### Task description
Lines holding the string "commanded" are the ones to copy from this listing.

** Provided data follows **

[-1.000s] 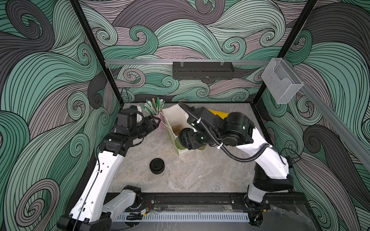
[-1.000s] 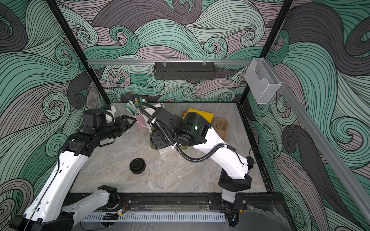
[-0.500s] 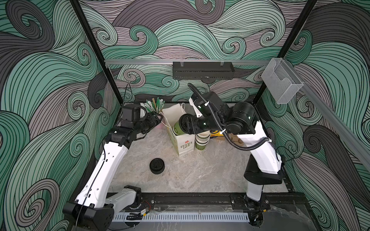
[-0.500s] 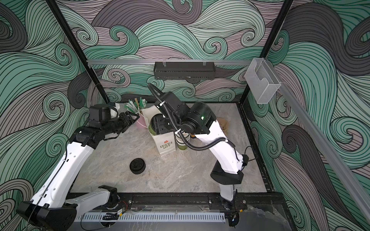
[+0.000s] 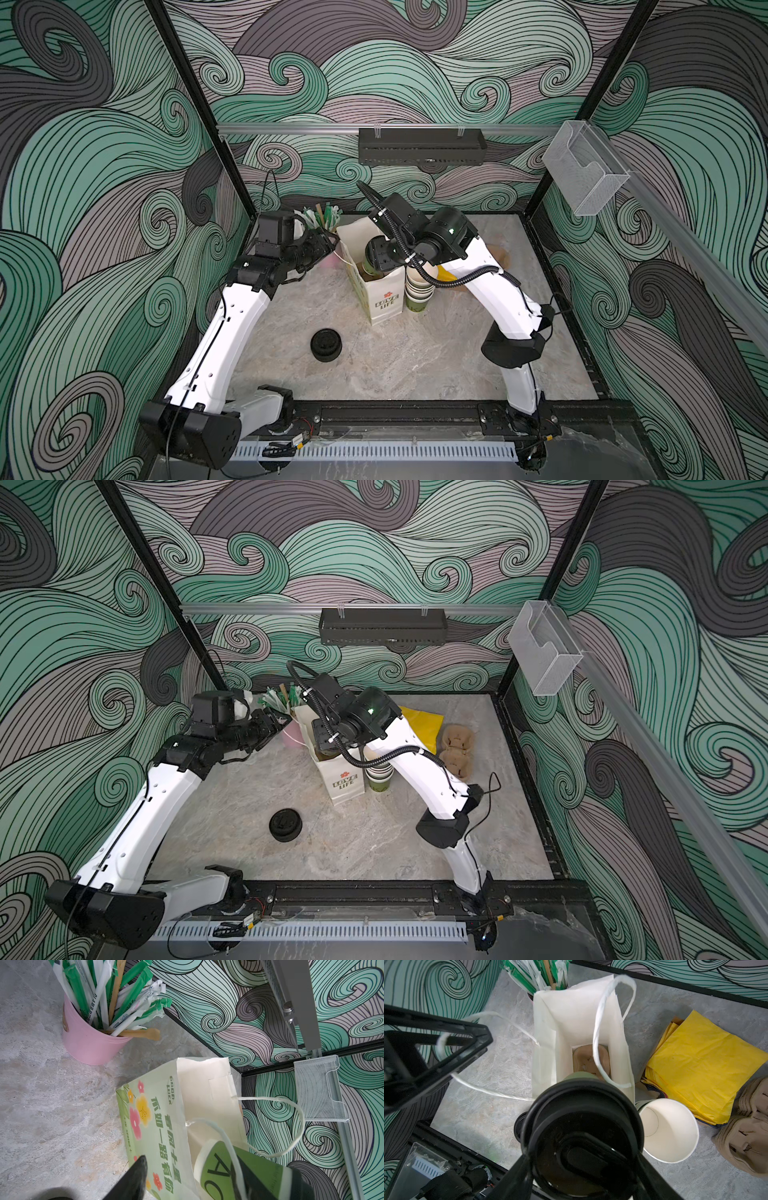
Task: Pack a coffee takeout order
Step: Move the takeout bag to the center of the table.
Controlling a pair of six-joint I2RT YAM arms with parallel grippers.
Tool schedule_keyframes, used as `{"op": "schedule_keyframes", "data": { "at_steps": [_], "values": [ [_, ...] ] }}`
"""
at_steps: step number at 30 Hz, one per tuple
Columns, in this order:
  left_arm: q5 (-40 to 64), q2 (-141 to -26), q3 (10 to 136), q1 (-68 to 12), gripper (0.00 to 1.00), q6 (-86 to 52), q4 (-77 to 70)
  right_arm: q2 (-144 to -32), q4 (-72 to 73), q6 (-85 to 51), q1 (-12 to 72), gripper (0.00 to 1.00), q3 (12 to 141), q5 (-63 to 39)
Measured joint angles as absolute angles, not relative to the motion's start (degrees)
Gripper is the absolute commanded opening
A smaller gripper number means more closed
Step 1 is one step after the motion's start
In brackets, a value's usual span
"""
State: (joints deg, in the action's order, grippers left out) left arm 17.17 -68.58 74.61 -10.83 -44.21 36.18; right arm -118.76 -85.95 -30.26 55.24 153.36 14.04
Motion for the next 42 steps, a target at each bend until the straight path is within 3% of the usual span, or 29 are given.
{"op": "schedule_keyframes", "data": {
  "at_steps": [6,14,22,42],
  "values": [
    [19.4,-70.9,75.9,-10.5,0.52,-42.7,36.1,-121.0,-85.9,-30.4,54.1,0.58,152.4,12.6],
    [21.2,-71.9,76.1,-10.5,0.22,-40.5,35.9,-124.4,-86.0,-30.5,54.0,0.58,151.0,11.0],
    [24.6,-71.5,75.8,-10.5,0.0,-40.5,36.0,-124.9,-86.1,-31.8,54.0,0.57,150.9,10.3],
    [32.5,-61.9,69.4,-11.0,0.0,-45.3,37.0,-123.5,-90.2,-32.6,57.1,0.57,146.7,8.7]
  ]
}}
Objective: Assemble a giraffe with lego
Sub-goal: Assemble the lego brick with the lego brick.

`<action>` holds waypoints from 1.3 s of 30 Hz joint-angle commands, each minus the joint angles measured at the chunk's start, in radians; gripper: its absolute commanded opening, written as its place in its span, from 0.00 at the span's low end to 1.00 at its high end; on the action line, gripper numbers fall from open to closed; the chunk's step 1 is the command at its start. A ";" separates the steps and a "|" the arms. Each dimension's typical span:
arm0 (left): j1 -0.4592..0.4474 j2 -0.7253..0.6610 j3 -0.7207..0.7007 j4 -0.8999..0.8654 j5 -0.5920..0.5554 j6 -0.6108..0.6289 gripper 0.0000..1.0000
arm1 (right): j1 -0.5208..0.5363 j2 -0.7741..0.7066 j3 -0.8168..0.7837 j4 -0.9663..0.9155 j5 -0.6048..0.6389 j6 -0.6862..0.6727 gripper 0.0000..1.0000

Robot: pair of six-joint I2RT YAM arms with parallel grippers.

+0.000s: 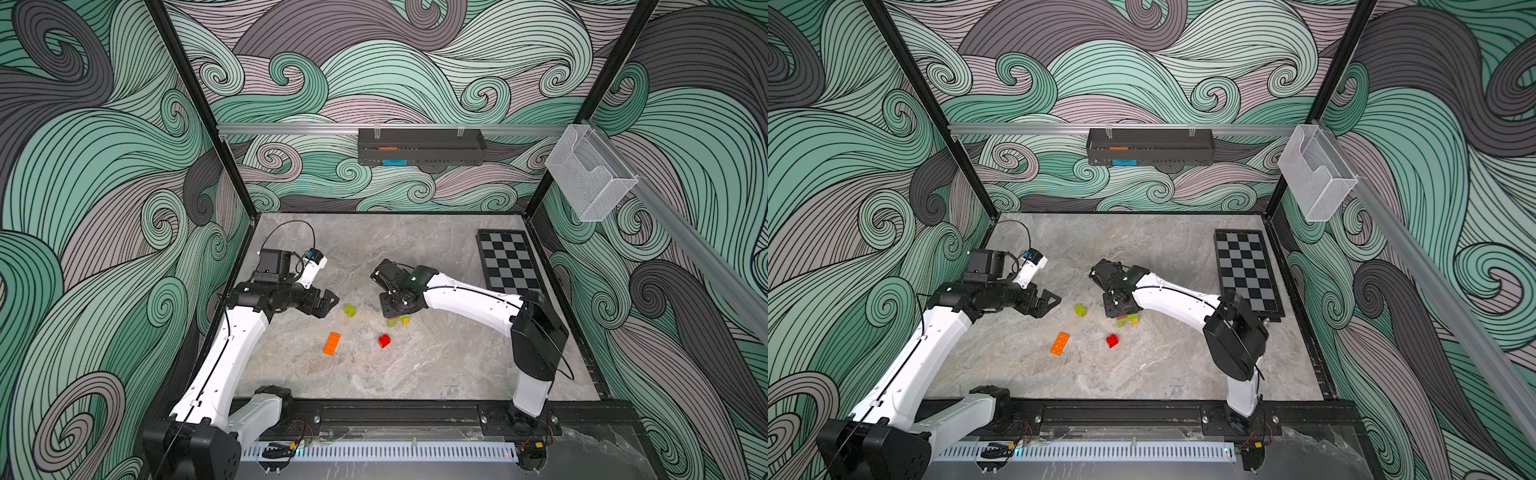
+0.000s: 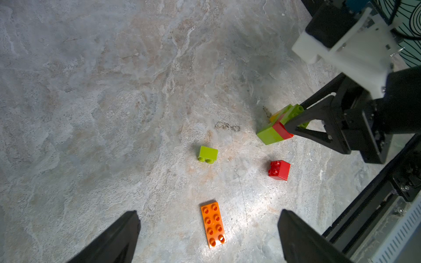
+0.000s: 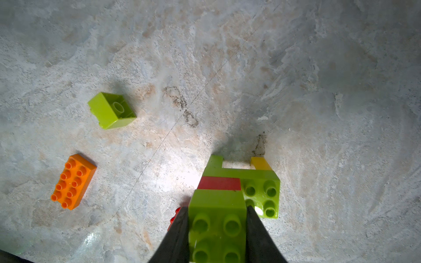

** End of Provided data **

### Task solution
Gripper is the absolute commanded opening
`<action>` holds waypoints from 1.3 s of 30 Hz joint-angle commands, each minus the joint angles measured at the chunk's start, in radians; gripper: its absolute commanded opening, written as its place in its span, from 0.00 at the span's low end to 1.00 at its high end; on the action line, gripper numbers fall from open to closed; the chunk's step 1 is the command at its start. A ";" separates the steps and a "|" the arms. Each dimension's typical span:

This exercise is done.